When Jamie wore his rep team hockey shirt to school one day, that same teammate started the taunting again. "You have no right to wear that shirt to school," he told Jamie. Crushed, Jamie never wore his rep team shirt to class again. He's 20 now, but those memories are still painful. For most people, the word "bully" conjures up images of one kid punching another when no adults are looking. But a lot of preteen bullying happens with words rather than fists. And, says Debra Pepler of the LaMarsh Centre for Research on Violence and Conflict Resolution at York University in Toronto, "contrary to what people often believe, boys bully this way almost as often as girls."
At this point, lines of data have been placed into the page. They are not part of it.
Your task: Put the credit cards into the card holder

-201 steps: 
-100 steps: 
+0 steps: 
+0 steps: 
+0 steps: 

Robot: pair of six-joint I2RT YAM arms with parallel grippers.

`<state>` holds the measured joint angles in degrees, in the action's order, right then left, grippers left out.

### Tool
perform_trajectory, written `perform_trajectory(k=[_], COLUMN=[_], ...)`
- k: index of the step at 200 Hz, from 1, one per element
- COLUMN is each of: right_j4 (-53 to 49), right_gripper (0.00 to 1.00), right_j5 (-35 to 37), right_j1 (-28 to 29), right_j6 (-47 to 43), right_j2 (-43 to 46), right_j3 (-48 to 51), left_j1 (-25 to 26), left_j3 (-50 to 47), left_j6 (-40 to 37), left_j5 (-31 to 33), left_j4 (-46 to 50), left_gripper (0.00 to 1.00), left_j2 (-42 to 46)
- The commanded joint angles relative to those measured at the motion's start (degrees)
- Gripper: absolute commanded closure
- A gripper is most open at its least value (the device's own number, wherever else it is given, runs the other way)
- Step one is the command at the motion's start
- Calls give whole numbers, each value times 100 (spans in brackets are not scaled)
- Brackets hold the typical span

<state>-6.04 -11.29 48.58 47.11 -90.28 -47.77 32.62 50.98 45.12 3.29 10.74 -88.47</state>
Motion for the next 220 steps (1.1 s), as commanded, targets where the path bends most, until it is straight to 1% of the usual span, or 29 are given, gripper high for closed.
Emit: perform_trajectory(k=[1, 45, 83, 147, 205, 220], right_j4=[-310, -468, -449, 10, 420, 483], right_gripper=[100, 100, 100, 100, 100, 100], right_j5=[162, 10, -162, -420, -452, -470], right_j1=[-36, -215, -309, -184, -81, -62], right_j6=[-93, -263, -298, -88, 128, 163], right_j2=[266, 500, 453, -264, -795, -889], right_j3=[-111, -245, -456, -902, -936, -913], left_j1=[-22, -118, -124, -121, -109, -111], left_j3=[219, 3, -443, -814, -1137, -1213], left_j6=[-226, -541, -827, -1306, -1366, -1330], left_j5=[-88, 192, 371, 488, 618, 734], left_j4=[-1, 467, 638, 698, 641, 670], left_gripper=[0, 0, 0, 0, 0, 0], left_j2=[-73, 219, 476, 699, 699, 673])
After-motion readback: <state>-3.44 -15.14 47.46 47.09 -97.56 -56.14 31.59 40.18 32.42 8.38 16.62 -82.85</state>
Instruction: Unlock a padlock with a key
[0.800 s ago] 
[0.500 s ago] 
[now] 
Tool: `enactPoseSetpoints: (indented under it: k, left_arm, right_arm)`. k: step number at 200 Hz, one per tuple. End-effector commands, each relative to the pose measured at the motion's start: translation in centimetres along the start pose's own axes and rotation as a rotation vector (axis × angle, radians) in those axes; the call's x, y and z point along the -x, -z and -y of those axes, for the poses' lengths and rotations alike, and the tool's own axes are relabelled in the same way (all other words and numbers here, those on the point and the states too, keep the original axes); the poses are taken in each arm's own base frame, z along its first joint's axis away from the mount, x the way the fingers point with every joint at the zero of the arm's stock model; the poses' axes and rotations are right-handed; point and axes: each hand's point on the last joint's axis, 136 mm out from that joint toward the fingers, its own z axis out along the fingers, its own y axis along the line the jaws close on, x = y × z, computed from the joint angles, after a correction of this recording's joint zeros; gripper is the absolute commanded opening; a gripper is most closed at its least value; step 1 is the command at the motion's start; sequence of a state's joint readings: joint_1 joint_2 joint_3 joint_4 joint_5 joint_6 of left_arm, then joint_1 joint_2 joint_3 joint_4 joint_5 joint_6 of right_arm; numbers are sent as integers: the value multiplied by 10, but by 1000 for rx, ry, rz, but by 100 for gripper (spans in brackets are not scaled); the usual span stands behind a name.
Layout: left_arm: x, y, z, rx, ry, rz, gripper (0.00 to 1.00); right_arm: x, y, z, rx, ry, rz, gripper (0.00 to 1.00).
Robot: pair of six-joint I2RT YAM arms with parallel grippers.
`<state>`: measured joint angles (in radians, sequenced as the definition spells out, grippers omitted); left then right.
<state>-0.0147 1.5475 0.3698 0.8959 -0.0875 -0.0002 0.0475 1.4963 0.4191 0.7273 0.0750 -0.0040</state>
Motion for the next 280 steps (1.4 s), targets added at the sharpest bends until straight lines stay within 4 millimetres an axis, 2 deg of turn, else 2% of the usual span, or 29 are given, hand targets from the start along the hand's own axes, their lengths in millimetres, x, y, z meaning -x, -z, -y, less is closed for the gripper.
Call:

Pepler's 2003 research found that about 40 percent of grade-six girls were involved in some kind of "social bullying," including using hurtful or insulting words, telling rumours or deliberately ignoring a child. By grade nine, 65 percent of boys and 75 percent of girls had bullied kids in these ways. What does this verbal aggression look like? "Generally, it is comments aimed at the child's areas of vulnerability," says Pepler. "The bully may poke fun at the child's appearance, intelligence, grades, clothes, family, racial background, sexuality or sexual orientation - anything that a child might be sensitive about. Bullying is about power, so the goal is to destabilize and distress the victim - that's what gives the bully a sense of power."2

 
 
© 2006, Kate Pitcher
 
 
 
 
 
 
 
1 Chory-Assad, R.M. (2004). Effects of television sitcom exposure on the accessibility of verbally aggressive thoughts. Western Journal of Communication, 68, 431-454. Retrieved November 16, 2006, from ProQuest Research Library database. 
2 Pitman, T. (2006). 12 to 14 years: bullying with words. Today's Parent, 23, 130-132. Retrieved November 16, 2006, from ProQuest Research Library database.